WHAT THE TASK REQUIRES: Across the material below, how many lines hold the word "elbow"? Only the number should be given.

*** GIVEN DATA Section Begins ***

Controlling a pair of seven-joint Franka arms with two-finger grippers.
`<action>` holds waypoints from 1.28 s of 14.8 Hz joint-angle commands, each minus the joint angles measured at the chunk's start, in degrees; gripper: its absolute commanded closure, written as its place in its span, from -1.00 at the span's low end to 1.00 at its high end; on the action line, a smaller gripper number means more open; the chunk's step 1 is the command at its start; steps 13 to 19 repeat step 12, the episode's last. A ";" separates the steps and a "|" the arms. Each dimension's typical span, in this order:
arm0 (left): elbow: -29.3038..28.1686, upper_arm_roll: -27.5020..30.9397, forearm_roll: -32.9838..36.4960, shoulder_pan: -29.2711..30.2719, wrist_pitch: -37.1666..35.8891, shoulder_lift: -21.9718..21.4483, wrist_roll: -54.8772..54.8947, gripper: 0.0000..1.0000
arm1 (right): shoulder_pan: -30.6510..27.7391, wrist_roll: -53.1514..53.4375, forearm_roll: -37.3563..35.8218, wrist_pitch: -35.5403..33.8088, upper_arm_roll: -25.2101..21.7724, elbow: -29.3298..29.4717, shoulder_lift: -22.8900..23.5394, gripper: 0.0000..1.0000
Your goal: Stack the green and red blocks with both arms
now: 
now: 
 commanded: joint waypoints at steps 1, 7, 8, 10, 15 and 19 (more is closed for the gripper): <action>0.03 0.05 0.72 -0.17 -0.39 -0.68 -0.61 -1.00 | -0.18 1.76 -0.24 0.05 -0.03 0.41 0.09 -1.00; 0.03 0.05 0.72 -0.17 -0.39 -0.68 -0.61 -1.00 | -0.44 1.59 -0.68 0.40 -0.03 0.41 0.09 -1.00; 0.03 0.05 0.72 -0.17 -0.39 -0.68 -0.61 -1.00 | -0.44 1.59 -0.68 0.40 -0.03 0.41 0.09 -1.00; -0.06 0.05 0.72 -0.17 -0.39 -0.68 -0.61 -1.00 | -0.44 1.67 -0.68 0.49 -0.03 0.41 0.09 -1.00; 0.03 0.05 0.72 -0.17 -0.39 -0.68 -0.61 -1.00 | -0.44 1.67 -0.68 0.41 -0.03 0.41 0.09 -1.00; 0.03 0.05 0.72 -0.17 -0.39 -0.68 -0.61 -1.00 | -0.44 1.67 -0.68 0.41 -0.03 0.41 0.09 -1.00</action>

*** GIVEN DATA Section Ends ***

SOLUTION TO THIS PROBLEM: 2